Consistent with the foregoing policies, the Portfolio may invest up to 5% of its
total assets in non-dollar denominated securities of foreign issuers, including
issuers in developing countries. These investments are subject to special risks
described below in "Investment Risks."
    
 
   
GOVERNMENTAL SECURITIES PORTFOLIO. The Government Securities Portfolio seeks a
high level of current income with a high degree of safety of principal by
investing primarily (at least 65% of its total assets under normal market
conditions) in U.S. Government securities and U.S. Government-related
securities.
    
   
    U.S. Government securities are high quality instruments issued or guaranteed
as to principal and interest by the U.S. Treasury or by an agency or
instrumentality of the U.S. Government. These may include bills, notes and bonds
of the U.S. Treasury, mortgage participation certificates guaranteed by the
Government National Mortgage Association (Ginnie Mae Certificates), or
obligations of the Federal Home Loan Mortgage Corporation or the Federal
National Mortgage Association. U.S. Government-related securities are
obligations that are fully collateralized or otherwise secured by U.S.

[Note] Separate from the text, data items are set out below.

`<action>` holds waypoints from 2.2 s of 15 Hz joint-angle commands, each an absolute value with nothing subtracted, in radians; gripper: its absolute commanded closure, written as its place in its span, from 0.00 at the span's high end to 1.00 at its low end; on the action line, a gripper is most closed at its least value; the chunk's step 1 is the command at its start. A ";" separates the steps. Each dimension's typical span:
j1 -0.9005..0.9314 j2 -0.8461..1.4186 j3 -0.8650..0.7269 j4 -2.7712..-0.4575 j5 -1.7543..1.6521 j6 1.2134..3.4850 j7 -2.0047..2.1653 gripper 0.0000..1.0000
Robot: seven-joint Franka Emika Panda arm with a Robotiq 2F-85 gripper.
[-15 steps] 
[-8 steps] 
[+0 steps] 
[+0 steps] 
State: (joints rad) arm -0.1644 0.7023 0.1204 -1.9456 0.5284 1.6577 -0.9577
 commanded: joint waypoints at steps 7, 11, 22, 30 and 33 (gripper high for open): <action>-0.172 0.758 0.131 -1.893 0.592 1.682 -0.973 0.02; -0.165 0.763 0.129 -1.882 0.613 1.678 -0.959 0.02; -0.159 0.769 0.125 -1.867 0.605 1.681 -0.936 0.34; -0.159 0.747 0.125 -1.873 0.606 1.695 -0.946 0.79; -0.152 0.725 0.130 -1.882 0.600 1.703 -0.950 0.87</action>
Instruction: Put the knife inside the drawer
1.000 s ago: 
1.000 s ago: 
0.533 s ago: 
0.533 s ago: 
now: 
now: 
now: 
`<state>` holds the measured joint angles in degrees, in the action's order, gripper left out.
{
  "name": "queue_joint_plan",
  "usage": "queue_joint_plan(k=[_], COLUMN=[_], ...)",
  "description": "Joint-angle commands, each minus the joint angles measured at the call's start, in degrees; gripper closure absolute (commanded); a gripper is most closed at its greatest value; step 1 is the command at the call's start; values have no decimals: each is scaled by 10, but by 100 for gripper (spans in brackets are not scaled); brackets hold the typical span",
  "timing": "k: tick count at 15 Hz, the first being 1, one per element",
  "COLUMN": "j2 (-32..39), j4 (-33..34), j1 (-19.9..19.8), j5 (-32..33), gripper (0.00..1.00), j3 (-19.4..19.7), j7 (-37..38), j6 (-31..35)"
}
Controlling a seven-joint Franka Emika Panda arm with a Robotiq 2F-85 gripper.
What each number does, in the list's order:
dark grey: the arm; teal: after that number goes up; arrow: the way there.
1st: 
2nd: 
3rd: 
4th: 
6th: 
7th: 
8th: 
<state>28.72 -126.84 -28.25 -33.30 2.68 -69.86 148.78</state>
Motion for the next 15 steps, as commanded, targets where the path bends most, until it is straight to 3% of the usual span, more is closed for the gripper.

Government securities. U.S. Government securities and U.S. Government-related
securities may include pools of consumer loans or mortgages, such as
collateralized mortgage obligations (CMOs). The Portfolio's investments in
privately issued CMOs will be limited to those rated within the two highest
rating categories by a nationally recognized rating agency. CMOs are derivative
securities; for a discussion of derivative securities, see "Investment
Techniques and Strategies." The U.S. Government and U.S. Government-related
securities in which the Portfolio will invest may have fixed or floating rates
of interest.
    
   
    U.S. Government and U.S. Government-related securities do not generally
involve the credit risks associated with corporate debt securities. As a result,
the Portfolio's yield is generally lower than the yield of most general purpose
fixed-income funds, which assume certain credit risks in exchange for higher
potential yield. Like corporate debt securities, however, the value of U.S.
Government and U.S. Government-related securities, and thus the Portfolio's net
asset value, generally fluctuates inversely with changes in interest rates. The
Manager may seek to take advantage of market developments and yield disparities
by shortening average maturity in anticipation of rising interest rates and by
lengthening average maturity in anticipation of declining interest rates. The
Portfolio may also invest up to 20% of its total assets in mortgage dollar
rolls. The Portfolio may invest up to 5% of its total assets in inverse floating
rate instruments. For additional information, see "Investment Techniques and
Strategies," below. Under normal circumstances, the Portfolio may invest the
remainder of its assets (up to 35%) in investment grade debt obligations of
private issuers.
    
   
    Although the Government Securities Portfolio invests primarily in U.S.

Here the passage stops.